RE:RE:RE:RE:RE:RE:Recent analyst reports or revised price targets? Stock price continues to be under pressure as the tariff wars get closer. Numerous articles now in US press on tariff risks for US farmers - pork will , so to speak, get slaughtered. I will look at a reenter at $16 or so
Defiance2050 wrote: Earnings were according to the majority of analysts a slight miss. Takes some time for newer facilities to stabilize to a normal level of utilization.
Could it be a rush of people out who were expecting a rapid transaction for the split-off, might be.
However adding a couple quarters for missing out on a potential taxable event is significant.
Going of the share price and the approximate 25% number of newco as well as the fact management never mentioned what percentage might have been taxed with the initial plan, it could have been priced in as high as $6 a share that could have been taxed (if there was no ability to tax-defer) or approximately 25% of market price.
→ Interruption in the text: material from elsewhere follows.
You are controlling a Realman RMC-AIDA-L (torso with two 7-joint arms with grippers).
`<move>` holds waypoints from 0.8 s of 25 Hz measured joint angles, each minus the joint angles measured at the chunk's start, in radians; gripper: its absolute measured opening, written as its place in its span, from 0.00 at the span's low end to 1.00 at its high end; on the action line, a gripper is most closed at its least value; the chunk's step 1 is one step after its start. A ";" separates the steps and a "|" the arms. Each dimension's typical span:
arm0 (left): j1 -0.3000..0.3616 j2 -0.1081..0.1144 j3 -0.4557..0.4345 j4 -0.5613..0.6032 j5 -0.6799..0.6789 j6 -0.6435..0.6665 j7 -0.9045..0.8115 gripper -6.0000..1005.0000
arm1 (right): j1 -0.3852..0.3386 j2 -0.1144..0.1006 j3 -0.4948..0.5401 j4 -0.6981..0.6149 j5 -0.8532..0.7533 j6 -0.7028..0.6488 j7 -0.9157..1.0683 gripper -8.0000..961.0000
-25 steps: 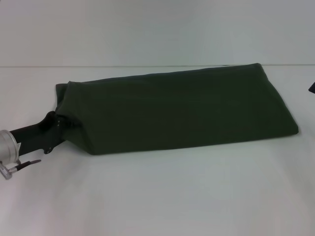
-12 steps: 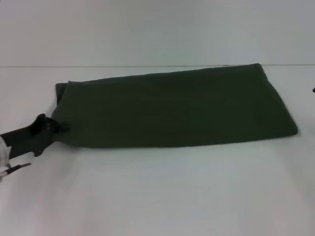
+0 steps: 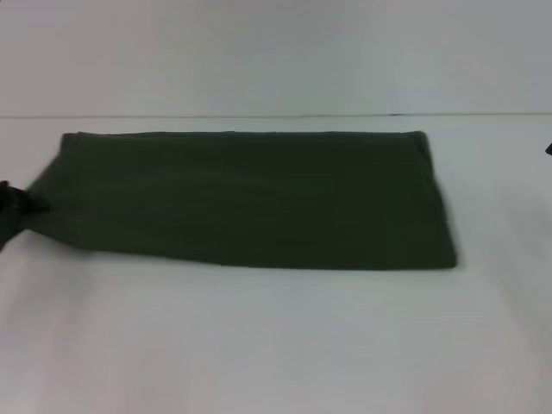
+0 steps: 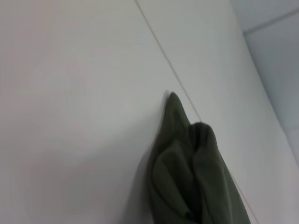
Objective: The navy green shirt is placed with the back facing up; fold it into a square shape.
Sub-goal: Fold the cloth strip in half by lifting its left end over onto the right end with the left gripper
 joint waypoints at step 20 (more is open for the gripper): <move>-0.051 -0.083 -0.058 0.277 -0.068 0.306 0.021 0.05 | -0.002 0.000 -0.003 0.005 -0.005 0.002 -0.009 0.80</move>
For the idea of pork tariffs to Canadian facilities is at this point taking a leap in assumptions. The hypothetical of first USA restrictions being added to the sector and then the leap that MFI's Canadian facilities would be mutually hit. It is unlikely, between COVID restrictions and ASF related issues there many not be enough supply for the China market to reach demand if North America is completely locked out of the market.
This is a hypothetical of another hypothetical happening. Even assuming a $6 a share valuation to newco even supposing China sales support 15-20% of this value and this is a permanent impairement, a $1 a share impact is significantly smaller than remainco's trading multiple increasing.